THE VIRUS THAT CAUSES COVID-19 proved most dangerous to people ages 65 and older, and Americans in that age bracket had to be especially cautious about going to public places or meeting with friends and family members. Some have gone months largely isolated in their homes.
That demographic is also vital to U.S. nonprofits, which rely heavily on the volunteer work of retirees. When the pandemic struck, many nonprofits found themselves shorthanded. As of mid-March, several organizations told WORLD they hadn’t yet seen many people in the 65-and-older bracket return to volunteering.
But at least some of those volunteers have returned—and others hope to soon.

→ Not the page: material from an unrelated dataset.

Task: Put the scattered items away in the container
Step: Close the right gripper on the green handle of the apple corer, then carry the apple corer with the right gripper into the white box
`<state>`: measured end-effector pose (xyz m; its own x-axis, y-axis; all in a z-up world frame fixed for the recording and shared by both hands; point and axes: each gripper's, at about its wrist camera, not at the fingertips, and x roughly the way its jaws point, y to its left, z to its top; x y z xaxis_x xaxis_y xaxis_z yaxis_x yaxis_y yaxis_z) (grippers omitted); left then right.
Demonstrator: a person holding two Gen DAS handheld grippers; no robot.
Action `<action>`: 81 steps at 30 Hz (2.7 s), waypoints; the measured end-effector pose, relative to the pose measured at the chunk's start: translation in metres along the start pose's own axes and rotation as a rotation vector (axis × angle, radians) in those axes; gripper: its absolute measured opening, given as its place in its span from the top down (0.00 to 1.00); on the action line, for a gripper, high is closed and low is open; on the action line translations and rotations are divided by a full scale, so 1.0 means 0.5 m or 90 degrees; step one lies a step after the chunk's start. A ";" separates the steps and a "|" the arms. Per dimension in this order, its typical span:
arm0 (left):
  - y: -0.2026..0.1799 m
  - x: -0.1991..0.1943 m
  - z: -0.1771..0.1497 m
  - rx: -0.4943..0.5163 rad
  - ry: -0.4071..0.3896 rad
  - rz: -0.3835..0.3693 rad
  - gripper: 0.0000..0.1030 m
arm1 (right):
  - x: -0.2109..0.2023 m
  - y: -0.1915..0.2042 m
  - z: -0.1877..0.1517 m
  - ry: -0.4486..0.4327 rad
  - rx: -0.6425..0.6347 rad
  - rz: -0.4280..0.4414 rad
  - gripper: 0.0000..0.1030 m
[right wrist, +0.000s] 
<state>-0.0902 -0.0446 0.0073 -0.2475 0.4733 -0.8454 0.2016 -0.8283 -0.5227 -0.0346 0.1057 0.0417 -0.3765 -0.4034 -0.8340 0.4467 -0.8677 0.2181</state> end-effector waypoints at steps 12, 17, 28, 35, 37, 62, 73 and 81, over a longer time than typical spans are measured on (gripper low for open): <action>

Raleigh, N.C., resident Jane Woodward, 72, returned to volunteering at the Raleigh-based Refugee Hope Partners (RHP) just a few weeks ago. She began working with the group in summer 2017, when RHP’s popular “read and swim” program was in full swing: Refugee children could read four days each week to earn a trip to the pool at a local Christian camp. Woodward, a former special needs teacher, remembers sitting at a table where kids could get help reading in English. “Sometimes you’d have kids who can’t read, so I would read to them,” she said. “When it ended I was sad.” She and her husband, Woody, also volunteered with the organization’s homework help program.
In February 2020, the Woodward family flew to Atlanta for a wedding. That’s where they believe their adult daughter caught COVID-19. “From then on it was seclusion,” said Jane. She had to stop tutoring lessons with a 7-year-old girl through RHP, whom she’d been teaching the colors. “My first thought was, ‘She will never learn purple,’” said Jane. She could no longer lead a Bible study at a local retirement home, and her church small group met exclusively on Zoom. She could not see or hug her five grandchildren, even though they lived nearby. Jane remembers spending lots of time working in the yard, as the year passed in a blur. “Sometimes I wonder, ‘What did I do all last summer?’” she said with a laugh. “We really and truly have not socialized until recently.”
On Feb. 9, 2021, Jane and Woody got their second doses of the Pfizer vaccine. Two or three weeks later, they resumed weekly volunteering with RHP. Now they teach kindergartners and first graders on Thursday afternoons. In the last few weeks, Jane has also returned to church, started working in the nursery again, and hugged her grandchildren.